In a previous report, we prepared five N-methyl-N-R-N,N-bis(2-hydroxyethyl) ammonium bromides (R=-benzyl (chloride, BNQAS), -dodecyl (C12QAS), -tetradecyl (C14QAS), -hexadecyl (C16QAS), -octadecyl (C18QAS)) and the antibacterial-screening results proved that they display good antibacterial abilities against Escherichia coli, Staphylococcus aureus, Bacillus subtilis, especially C12QAS, which had the best antibacterial ability (100% to E. coli, 95.7% to S. aureus and 91.4% to B. subtilis).18
In order to investigate whether it will be helpful to improve the bioactivity and performance of it after introducing this clutch of QAS into PU, in this study, block antibacterial polyurethane (BAPU) and terminated antibacterial polyurethane (TAPU) were prepared on the basis of C12QAS (Figure 1). Their antibacterial properties were tested using qualitative (inhibition zone method) and quantitative tests (oscillation method), and the physical performances of the APUs were also investigated.
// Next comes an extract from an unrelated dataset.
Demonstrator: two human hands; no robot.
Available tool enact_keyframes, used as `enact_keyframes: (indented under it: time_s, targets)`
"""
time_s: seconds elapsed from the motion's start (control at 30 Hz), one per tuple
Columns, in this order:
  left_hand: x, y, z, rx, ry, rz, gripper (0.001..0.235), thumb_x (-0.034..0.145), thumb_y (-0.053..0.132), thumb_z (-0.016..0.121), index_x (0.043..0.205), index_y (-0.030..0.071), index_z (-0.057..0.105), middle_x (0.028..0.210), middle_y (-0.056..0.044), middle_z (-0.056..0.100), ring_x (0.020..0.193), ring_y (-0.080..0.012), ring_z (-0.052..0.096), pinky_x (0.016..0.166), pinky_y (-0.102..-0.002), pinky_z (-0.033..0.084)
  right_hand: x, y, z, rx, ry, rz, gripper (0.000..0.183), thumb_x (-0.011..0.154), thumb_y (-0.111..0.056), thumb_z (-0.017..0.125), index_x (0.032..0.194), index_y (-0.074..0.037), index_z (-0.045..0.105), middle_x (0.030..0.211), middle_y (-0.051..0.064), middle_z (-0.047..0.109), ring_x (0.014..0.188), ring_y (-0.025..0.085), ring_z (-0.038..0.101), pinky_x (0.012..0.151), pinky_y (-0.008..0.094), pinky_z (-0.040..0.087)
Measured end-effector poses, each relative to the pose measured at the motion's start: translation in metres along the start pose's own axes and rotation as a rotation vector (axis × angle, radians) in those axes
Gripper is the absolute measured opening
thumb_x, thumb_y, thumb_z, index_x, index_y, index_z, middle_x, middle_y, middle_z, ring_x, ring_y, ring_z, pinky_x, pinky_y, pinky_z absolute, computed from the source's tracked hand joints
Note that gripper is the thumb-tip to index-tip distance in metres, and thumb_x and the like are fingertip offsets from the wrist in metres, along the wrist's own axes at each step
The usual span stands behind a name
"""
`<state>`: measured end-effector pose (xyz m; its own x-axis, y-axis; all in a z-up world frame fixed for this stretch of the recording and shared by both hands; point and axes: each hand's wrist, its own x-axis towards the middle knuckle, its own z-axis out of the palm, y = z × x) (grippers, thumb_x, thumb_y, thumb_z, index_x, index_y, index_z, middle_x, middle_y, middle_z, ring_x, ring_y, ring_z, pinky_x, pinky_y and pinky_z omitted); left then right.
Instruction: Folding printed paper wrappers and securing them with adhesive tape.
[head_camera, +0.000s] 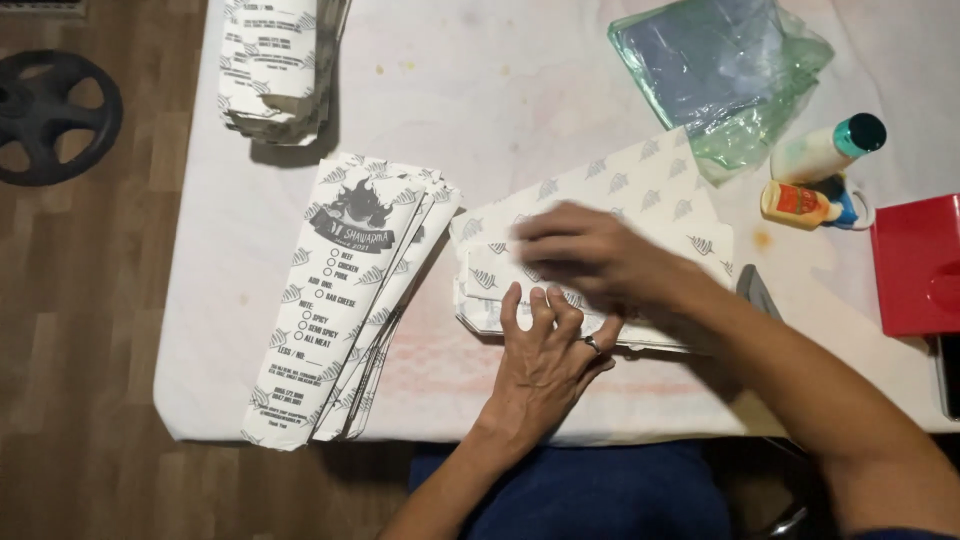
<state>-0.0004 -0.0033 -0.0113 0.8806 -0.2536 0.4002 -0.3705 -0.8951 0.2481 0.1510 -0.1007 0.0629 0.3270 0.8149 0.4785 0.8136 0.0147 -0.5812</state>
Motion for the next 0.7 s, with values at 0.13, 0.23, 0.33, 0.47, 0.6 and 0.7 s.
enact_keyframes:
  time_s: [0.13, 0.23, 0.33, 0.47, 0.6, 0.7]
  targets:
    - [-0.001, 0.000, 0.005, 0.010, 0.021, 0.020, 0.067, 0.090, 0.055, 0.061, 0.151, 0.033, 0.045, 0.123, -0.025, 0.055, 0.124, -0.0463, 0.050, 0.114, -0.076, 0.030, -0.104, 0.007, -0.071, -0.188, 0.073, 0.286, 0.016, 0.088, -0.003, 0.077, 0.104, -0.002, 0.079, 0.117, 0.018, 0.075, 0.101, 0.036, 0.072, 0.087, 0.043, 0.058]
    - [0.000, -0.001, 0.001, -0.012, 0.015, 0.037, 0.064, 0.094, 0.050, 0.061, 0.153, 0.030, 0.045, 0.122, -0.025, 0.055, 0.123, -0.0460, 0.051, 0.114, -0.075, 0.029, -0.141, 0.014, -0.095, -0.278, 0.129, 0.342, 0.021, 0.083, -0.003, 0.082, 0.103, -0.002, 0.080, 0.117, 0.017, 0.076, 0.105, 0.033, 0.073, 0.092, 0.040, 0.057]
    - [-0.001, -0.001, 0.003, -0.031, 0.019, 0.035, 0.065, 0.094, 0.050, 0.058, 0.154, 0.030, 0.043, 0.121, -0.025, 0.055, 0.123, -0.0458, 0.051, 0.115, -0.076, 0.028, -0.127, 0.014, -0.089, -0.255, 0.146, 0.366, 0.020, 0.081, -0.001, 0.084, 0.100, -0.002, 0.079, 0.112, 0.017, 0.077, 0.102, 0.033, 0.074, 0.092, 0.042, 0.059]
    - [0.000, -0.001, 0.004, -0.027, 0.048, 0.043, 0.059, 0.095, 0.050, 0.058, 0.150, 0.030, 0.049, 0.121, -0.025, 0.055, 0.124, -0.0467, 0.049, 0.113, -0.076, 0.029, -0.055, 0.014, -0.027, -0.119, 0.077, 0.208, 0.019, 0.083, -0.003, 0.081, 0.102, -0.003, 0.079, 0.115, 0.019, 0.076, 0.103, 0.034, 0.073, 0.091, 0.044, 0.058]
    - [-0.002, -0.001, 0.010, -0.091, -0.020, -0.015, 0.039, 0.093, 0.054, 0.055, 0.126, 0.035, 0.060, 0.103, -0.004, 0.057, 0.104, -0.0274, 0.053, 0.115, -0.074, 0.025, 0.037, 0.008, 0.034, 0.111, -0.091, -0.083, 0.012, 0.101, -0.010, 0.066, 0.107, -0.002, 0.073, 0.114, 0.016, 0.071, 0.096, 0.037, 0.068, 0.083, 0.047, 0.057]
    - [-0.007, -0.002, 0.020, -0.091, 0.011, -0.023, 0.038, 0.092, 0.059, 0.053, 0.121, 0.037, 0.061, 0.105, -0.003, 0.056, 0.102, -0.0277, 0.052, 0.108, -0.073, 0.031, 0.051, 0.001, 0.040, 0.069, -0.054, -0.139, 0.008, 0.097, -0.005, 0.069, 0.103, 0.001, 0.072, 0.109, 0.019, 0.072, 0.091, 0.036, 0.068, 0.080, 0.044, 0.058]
The structures of BAPU and TAPU.
Experimental procedure
Materials and Methods
C12QAS was synthesized according to the literature.18 4,4'-diphenylmethane diisocyanate (HO-Rm-OH) and polyoxytetramethylene glycol (M.W.: 1800, OCN-R’-NCO) were purchased from Sinopharm Chemical Reagent Co., Ltd (Shanghai, China). Nutrient agar medium, yeast extract and tryptone were purchased from Sigma-Aldrich Corporation (Shanghai, China). E. coli, S. aureus and B. subtilis were purchased from the American Type Culture Collection (Manassas, VA, USA).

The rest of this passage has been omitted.